6.2 Is Supervision of the Mother's Access in the Child's Best Interests?
[77] The answer to this question is no.
[78] The mother has made significant gains since the existing order was made. In particular:
a) She has maintained stable employment for over two years.
b) She has stable and appropriate housing.
c) She has been very cooperative with the society.
d) She has followed through on referrals made by the society. She attended a psychological consultation, at the society's request, early in February 2020 and no concerns were noted about either her thought process or behaviour. She is connected with the Parkdale Queen West program and continues to work with her support worker, who spoke highly about her to the society.

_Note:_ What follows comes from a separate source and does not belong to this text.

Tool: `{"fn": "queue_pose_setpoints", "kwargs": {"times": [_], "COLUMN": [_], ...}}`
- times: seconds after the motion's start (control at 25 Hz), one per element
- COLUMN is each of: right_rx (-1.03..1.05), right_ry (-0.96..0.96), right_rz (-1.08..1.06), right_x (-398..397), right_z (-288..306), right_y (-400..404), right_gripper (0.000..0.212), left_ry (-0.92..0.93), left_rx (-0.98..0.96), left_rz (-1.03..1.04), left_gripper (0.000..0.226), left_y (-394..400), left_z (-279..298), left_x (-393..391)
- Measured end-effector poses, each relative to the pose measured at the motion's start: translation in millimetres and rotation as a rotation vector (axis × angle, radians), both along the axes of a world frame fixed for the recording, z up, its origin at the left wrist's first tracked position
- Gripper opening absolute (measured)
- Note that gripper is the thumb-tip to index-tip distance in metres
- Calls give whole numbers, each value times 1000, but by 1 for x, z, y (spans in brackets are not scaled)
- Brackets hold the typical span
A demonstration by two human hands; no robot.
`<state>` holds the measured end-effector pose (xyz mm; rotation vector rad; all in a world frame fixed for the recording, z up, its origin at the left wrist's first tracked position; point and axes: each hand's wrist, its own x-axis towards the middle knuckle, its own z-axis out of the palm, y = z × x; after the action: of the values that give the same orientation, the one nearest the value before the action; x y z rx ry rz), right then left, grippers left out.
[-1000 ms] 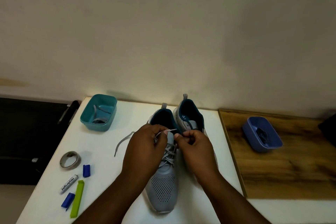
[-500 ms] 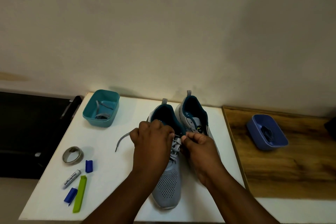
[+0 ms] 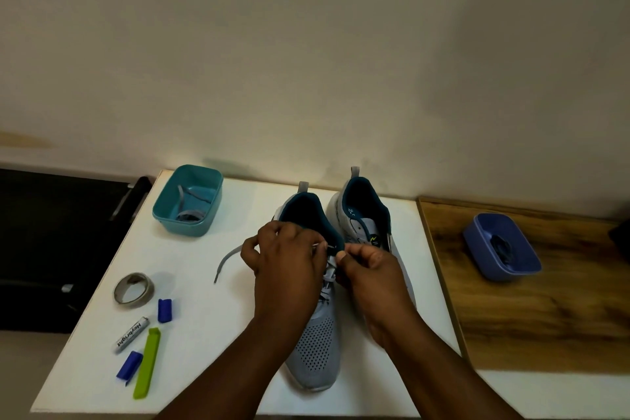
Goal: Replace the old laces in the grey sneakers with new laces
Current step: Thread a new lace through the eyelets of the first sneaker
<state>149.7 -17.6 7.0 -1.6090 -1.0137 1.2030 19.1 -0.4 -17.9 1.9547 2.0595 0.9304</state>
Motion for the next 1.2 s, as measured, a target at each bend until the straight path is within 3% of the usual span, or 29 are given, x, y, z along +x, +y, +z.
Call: {"fn": "queue_pose_setpoints", "kwargs": {"times": [0.24,0.44,0.96,1.08,1.2], "right_rx": [40,119,173,172,85], "right_ry": [-23,-201,-521,-460,-276], "right_rz": [29,57,235,150,-94], "right_x": [0,0,14,14,24], "right_z": [3,-1,-10,-8,-1], "right_y": [-1,0,13,9,11], "right_gripper": [16,25,9,13,18], "left_ry": [-24,19,47,116,141], "left_rx": [-1,-27,-79,-136,-184], "left_rz": [-1,-10,-135,-176,-210], "left_gripper": [8,12,16,33,55], "left_y": [1,0,7,7,5], "left_z": [2,3,3,5,14], "left_x": [5,7,-1,-10,-19]}}
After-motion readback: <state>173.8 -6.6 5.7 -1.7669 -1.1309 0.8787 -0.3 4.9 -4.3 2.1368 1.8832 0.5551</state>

e) She has consistently exercised the access given to her.
f) She had successful access for almost one year prior to the pandemic.
g) There is no reliable evidence to suggest that she has repeated her behaviour of manipulating the child into making false allegations or that she has been making derogatory statements about the father and the maternal grandfather to the child since community access started again in April 2019.
h) The society worker deposed that the mother consistently expresses her appreciation of the maternal grandfather. She has not seen any evidence of undermining behaviour by the mother since April 2019.
i) The mother placed the child's interests over her own by agreeing to suspend her in-person contact with the child for over two months.
[79] The maternal grandfather and the father did not come close to providing sufficiently reliable evidence to support an order for supervised access.
[80] The concerns set out by the maternal grandfather and the father often lacked detail and clear time frames.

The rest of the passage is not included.